“L’araignée-âme de chaque Nuosu, dit Fijy, réside sur la surface extérieure du corps et rampe le long de ses contours. Ressemblant à la plus petite et la plus blanche des araignées, ou à une araignée nouvellement éclose, l’araignée-âme peut être vue à l’œil nu à la fois par les profanes et les chamans. Typiquement, les Nuosu voient leurs propres araignées d’âme franchir le seuil de leur maison lors d’une cérémonie d’appel de l’âme. Parfois, cependant, les Nuosu voient des araignées d’âme marcher à la surface de leur propre corps, ou à la surface du corps d’autres personnes, laissant peut-être des traces de leur toile dans leur sillage. En de rares occasions, l’araignée-âme peut même être vue en train de filer un fil qui l’éloigne de son propriétaire – par exemple en utilisant son filament pour descendre jusqu’au bout du doigt d’une personne, avant de remonter ce fil et de ramper à nouveau le long du corps de cette dernière.

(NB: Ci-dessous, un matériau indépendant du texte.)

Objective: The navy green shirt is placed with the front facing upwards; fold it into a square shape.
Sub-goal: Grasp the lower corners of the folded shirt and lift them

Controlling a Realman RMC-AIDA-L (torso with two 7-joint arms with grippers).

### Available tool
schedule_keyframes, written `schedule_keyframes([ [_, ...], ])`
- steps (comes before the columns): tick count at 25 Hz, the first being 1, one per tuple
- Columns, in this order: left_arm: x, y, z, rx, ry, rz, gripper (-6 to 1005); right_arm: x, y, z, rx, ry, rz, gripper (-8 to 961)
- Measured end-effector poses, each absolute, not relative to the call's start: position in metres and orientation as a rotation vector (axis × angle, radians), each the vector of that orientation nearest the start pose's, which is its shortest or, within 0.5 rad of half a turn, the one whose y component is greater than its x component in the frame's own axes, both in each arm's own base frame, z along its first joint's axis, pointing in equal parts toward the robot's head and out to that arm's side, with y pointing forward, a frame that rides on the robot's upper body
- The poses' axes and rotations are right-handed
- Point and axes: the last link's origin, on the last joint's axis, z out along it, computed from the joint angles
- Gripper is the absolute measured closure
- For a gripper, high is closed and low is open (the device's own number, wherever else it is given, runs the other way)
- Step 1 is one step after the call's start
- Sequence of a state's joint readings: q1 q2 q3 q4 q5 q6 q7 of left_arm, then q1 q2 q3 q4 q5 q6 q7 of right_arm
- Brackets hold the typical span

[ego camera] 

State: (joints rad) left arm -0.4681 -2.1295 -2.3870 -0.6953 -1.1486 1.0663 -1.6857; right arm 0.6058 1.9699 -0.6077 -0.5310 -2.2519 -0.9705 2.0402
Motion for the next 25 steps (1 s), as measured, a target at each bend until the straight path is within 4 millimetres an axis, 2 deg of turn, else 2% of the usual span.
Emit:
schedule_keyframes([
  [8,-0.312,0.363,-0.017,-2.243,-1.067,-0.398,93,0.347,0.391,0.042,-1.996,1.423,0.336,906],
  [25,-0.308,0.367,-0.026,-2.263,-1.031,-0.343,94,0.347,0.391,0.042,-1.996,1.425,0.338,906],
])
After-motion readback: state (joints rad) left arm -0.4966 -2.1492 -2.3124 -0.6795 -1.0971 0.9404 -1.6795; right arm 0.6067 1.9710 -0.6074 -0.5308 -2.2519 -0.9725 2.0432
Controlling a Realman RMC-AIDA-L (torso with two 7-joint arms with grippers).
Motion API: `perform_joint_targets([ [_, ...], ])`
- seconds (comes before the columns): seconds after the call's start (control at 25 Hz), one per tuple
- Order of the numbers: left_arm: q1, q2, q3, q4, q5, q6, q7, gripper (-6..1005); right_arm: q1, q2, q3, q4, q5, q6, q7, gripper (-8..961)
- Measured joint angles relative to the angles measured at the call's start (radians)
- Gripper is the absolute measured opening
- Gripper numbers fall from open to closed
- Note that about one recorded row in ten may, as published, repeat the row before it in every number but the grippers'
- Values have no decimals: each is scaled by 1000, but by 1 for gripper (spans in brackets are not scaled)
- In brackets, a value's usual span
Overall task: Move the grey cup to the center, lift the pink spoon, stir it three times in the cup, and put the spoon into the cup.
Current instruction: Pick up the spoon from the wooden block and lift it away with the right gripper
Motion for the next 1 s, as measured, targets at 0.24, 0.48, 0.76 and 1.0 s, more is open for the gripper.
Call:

L’araignée-âme ne perd pas le contact avec son propriétaire lors de ces excursions filiformes : elle étend simplement la portée de son territoire – parce que la “maison” de l’araignée-âme est son hôte humain, plus tous les filaments de la toile filés sur eux. Ainsi, le Nuosu n’enlèverait jamais l’araignée d’âme ou ses tracés de toile de la surface du corps d’une personne, car cela causerait une perte d’âme. De plus, les Nuosu interdisent de tuer de vraies araignées qui, bien qu’elles ne soient jamais confondues avec les araignées de l’âme, leur ressemble beaucoup.”

(ma traduction vite fait)

Katherine Swancutt, ‘Masked Predation, Hierarchy and the Scaling of Extractive Relations in Inner Asia and Beyond’ in Marc Brightman, Vanessa Grotti and Olga Ulturgasheva (eds). Animism in Rainforest and Tundra: Personhood, Animals, Plants and Things in Contemporary Amazonia and Siberia. New York and Oxford: Berghahn. Pp. 175-194.